## TASK GOAL
Below are some entries. Repeat exactly the lines from the one with "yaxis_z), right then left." through the one with "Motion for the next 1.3", and only those.

Extracted records
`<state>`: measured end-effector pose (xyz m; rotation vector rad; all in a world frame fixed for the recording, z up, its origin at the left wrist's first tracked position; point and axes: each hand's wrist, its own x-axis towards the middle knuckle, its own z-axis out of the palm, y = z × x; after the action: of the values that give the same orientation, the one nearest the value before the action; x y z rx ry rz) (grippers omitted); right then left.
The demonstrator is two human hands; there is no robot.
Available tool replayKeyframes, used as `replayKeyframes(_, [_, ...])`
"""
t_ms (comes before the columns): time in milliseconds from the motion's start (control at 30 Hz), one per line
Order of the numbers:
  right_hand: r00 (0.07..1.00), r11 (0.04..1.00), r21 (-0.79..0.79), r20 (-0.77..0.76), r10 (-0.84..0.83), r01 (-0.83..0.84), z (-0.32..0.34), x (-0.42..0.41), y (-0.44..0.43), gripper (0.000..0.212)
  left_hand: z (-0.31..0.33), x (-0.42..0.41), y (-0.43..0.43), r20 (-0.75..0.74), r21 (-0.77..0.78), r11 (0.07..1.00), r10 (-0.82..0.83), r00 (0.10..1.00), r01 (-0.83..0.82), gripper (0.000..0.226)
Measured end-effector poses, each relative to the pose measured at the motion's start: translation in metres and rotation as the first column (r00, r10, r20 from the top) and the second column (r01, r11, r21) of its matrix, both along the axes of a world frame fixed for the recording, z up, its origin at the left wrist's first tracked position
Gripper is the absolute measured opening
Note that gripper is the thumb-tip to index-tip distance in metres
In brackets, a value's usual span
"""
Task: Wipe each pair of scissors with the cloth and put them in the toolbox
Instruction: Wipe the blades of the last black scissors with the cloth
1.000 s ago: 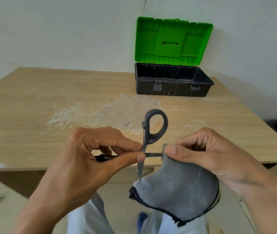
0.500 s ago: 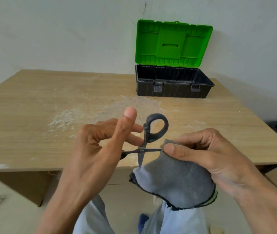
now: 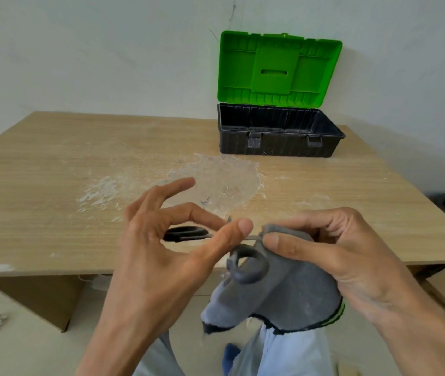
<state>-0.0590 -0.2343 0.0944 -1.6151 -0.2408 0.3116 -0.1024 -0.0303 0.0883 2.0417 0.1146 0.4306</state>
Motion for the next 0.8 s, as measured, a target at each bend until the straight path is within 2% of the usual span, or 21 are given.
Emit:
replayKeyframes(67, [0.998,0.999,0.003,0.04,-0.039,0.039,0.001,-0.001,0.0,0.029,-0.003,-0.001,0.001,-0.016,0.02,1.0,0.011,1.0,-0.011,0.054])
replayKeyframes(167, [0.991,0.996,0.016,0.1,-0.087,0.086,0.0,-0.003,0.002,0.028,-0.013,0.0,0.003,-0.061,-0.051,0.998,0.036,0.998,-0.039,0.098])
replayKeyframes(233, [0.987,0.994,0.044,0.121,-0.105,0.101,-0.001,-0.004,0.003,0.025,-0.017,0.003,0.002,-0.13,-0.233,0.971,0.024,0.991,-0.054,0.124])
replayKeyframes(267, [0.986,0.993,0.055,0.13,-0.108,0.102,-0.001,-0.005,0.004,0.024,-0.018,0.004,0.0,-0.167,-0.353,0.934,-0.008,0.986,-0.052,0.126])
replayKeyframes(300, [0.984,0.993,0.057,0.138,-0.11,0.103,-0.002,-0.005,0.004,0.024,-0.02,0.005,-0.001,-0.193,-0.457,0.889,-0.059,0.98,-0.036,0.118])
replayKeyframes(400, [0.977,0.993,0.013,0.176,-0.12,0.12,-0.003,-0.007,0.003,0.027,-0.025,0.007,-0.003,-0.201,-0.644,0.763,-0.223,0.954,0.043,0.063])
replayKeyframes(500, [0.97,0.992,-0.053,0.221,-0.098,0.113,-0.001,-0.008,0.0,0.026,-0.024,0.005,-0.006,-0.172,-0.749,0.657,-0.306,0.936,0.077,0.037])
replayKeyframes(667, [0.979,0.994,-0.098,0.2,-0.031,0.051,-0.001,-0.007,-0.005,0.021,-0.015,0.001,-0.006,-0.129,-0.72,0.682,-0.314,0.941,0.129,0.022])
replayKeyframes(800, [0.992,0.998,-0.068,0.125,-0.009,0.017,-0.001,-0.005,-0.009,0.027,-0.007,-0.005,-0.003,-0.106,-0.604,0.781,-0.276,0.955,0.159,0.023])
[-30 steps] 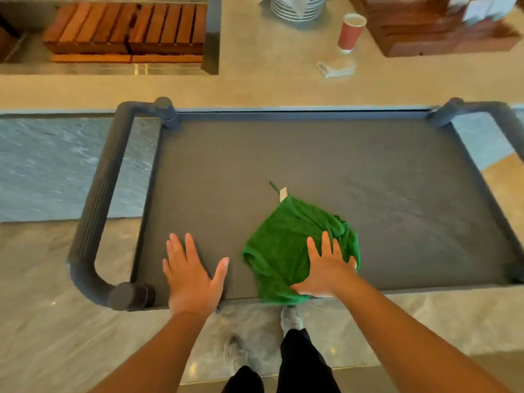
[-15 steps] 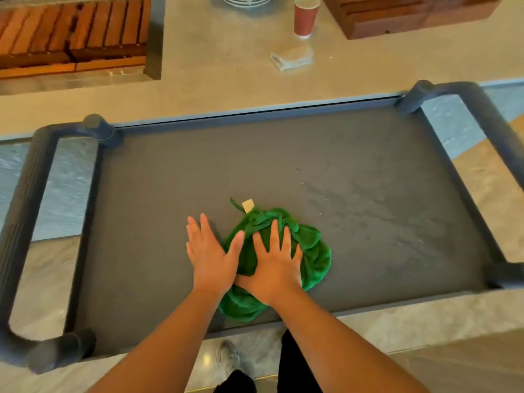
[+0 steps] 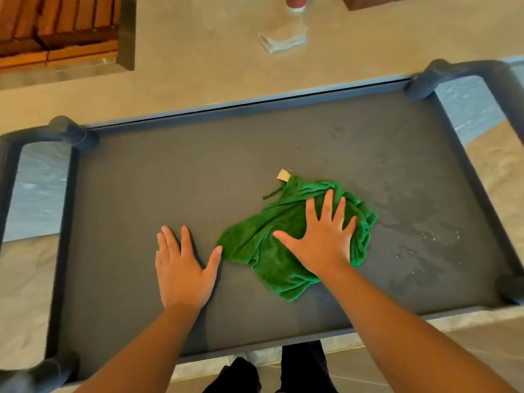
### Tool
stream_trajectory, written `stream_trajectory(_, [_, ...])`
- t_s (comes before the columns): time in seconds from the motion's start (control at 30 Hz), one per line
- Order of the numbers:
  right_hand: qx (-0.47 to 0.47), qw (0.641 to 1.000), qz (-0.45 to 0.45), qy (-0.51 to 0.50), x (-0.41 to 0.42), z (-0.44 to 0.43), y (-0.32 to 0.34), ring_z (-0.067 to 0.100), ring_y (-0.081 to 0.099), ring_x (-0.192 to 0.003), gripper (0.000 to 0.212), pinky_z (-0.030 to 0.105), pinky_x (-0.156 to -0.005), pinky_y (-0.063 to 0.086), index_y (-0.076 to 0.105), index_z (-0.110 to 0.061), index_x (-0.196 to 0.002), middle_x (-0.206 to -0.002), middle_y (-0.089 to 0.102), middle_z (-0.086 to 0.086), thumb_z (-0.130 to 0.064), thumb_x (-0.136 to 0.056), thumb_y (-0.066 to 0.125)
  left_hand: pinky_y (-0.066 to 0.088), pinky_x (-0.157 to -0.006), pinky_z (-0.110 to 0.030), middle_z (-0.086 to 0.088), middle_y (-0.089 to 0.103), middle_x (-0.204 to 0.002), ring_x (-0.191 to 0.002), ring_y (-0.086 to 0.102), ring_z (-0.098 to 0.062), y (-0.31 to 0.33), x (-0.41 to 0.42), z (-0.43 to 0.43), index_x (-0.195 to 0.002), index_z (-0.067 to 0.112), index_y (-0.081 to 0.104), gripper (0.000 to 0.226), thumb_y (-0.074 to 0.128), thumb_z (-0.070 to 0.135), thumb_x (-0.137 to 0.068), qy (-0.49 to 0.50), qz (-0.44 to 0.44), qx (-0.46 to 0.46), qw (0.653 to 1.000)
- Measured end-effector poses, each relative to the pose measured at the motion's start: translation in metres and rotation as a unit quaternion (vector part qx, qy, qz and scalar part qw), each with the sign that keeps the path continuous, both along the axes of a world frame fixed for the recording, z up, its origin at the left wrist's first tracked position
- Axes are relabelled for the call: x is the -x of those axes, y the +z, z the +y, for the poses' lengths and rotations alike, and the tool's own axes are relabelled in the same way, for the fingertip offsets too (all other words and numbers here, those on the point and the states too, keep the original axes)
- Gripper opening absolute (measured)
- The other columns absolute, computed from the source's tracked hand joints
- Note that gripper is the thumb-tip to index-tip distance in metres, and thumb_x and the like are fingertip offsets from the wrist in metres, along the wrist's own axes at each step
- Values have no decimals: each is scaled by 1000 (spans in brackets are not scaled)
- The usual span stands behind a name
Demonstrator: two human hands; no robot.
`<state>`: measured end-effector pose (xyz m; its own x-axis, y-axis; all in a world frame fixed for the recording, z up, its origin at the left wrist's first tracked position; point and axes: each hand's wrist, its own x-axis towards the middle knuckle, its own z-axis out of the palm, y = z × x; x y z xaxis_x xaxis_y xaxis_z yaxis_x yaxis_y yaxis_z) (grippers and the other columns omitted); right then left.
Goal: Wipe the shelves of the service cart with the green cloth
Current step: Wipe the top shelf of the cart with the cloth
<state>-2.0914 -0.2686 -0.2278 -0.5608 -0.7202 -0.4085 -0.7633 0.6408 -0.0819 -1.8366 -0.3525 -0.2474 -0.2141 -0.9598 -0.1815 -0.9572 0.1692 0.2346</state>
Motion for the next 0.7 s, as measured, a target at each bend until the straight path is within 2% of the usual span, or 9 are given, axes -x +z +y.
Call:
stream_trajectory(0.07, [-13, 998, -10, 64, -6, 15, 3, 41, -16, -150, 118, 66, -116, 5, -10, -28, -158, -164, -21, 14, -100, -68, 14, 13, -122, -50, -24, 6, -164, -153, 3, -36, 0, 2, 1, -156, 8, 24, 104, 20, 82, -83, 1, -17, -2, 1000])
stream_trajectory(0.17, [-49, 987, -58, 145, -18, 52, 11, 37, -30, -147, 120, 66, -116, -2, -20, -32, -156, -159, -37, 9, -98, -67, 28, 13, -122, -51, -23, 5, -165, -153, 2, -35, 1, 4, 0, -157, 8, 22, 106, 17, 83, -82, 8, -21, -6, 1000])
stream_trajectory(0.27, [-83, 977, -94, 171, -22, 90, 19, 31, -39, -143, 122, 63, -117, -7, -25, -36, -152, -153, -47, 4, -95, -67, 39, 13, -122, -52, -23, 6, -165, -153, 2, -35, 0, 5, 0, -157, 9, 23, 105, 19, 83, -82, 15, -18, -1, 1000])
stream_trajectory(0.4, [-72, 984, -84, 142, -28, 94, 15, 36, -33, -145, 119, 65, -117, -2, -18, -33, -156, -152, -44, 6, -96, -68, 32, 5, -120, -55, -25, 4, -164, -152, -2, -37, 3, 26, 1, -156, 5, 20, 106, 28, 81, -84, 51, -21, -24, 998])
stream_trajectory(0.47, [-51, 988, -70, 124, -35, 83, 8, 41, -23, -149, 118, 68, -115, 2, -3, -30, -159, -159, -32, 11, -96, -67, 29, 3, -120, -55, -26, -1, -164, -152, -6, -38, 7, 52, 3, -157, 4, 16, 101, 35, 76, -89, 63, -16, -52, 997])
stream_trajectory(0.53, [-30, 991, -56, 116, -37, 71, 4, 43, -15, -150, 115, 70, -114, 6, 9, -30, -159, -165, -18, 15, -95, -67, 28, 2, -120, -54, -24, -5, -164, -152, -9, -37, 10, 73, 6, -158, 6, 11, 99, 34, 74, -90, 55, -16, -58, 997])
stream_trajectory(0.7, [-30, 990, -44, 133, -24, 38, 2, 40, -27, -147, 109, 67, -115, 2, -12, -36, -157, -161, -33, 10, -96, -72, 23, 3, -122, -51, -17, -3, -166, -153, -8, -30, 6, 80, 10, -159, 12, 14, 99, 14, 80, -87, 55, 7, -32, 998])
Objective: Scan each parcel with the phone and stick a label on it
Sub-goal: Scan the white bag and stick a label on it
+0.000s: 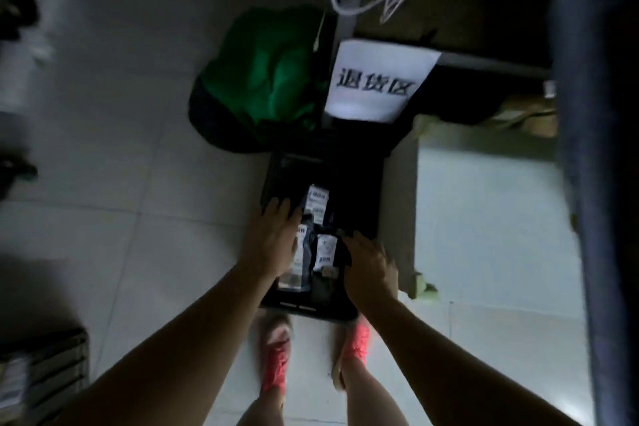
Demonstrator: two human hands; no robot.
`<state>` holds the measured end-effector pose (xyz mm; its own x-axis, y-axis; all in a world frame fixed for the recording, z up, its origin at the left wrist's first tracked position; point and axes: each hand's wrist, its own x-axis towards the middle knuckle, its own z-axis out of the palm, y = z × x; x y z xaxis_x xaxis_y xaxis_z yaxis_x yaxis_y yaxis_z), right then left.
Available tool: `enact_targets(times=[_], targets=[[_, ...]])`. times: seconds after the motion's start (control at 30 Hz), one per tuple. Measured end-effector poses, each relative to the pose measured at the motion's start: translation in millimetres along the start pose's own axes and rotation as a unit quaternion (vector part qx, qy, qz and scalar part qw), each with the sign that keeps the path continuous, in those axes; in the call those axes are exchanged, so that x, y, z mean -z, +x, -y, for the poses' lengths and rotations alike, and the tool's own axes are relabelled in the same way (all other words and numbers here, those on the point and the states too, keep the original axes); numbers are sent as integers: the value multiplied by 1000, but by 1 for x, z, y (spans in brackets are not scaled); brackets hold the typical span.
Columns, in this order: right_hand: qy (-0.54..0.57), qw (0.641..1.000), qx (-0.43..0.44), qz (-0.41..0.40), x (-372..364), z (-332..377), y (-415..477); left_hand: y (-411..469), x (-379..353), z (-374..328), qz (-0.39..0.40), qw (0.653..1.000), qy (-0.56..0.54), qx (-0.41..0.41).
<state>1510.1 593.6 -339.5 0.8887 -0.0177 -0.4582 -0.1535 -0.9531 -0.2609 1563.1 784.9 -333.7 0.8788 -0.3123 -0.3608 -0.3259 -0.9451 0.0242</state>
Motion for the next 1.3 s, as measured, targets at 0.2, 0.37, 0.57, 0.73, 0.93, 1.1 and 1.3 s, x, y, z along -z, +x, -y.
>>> enact_targets(times=[0.2, 0.37, 0.57, 0.73, 0.93, 1.1, 1.3], targets=[[-8, 995, -64, -72, 148, 12, -71, -35, 155, -1, -76, 996, 39, -27], [-2, 987, -65, -147, 232, -2, -141, -78, 264, -36, -116, 990, 70, -51], [15, 979, -71, -188, 292, -55, -223, -143, 321, -123, -135, 987, 52, -71], [46, 974, -75, -207, 325, -137, -326, -206, 339, -235, -140, 985, 58, -87], [21, 971, -109, -213, 372, -243, -404, -235, 380, -367, -162, 972, 86, -147], [49, 965, -136, -220, 393, -301, -408, -219, 400, -432, -171, 971, 84, -144], [171, 950, -151, -215, 416, -345, -350, -149, 377, -454, -163, 981, -8, -108]])
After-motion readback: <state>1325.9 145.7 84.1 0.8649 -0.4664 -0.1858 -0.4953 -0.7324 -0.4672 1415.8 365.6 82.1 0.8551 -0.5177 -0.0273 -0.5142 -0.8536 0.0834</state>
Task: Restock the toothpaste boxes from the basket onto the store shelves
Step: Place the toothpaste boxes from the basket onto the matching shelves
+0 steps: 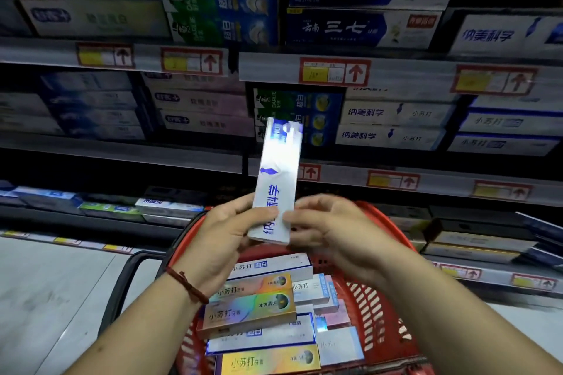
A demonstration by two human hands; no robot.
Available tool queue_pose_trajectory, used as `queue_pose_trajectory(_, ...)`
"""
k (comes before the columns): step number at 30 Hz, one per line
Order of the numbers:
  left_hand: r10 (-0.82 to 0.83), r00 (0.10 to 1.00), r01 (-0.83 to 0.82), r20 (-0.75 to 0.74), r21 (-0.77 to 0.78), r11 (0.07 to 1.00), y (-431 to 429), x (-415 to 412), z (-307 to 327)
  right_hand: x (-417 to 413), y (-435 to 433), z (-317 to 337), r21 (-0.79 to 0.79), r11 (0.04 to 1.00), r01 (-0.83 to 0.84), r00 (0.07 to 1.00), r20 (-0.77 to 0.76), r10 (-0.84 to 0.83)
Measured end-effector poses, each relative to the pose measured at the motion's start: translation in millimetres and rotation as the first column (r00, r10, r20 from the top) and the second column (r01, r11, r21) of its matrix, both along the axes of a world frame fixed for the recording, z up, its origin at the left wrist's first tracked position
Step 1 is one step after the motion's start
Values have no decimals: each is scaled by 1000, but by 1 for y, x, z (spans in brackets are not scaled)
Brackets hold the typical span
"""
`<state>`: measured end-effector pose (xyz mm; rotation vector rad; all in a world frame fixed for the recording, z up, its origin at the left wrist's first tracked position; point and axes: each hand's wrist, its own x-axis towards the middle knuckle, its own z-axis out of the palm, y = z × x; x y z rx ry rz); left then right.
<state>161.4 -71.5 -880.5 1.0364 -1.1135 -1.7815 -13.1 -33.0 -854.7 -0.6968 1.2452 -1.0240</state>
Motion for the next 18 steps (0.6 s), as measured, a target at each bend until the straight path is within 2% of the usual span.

## WORKED SOLUTION
`<state>` holds the measured end-effector pose (xyz mm; its own x-axis, y-axis; all in a world frame fixed for the recording, z up, its origin at the left wrist's first tracked position; point and axes: each hand's wrist, its own x-axis towards the middle knuckle, its own z-axis out of the palm, y = z × x; x y z xaxis_x xaxis_y xaxis_z yaxis_x yaxis_y yaxis_z), right then left.
Available tool: `enact_targets(times=[_], targets=[[_, ...]])`. times: seconds after the motion's start (control at 30 Hz), one per tuple. Measured end-effector poses, each relative to the pose measured at the motion's start: translation in millimetres along the start pose's own axes and rotation as a unit quaternion (vector part qx, qy, qz and scalar part qw), each with the sign that keeps the path continuous, in those axes; in the call those axes are exchanged, so that x, y, z mean -z, +x, -y, for the poses' lengths and rotations alike, and the tool's own axes are relabelled in the same way (all other words and numbers here, those on the point and the states too, keep the original axes); numbers are sent as integers: the value multiplied by 1000, but by 1 for x, z, y (spans in brackets are not scaled); brackets hold the typical span.
Columns, in this order: right_hand: qy (-0.54..0.57), qw (0.641..1.000), qx (-0.43..0.44), qz (-0.41..0.40), x (-372..364), z (-332..377), y (-415..477); left_hand: y (-411..469), x (-379..353), z (-374..328), qz (-0.39..0.40), qw (0.653..1.000), qy (-0.56..0.54), qx (-0.41..0.41).
<state>1510.1 593.6 -339.5 0.8887 -0.0177 -0.4582 -0.1535 -0.9531 -0.2609 1563.1 784.9 -333.7 0.8788 -0.3123 -0.3608 -0.3259 -0.9451 0.0242</state>
Motion for the next 1.3 s, as measured, targets at 0.2, 0.37, 0.57, 0.73, 0.93, 1.1 and 1.3 s, x, y, z along -z, +x, -y.

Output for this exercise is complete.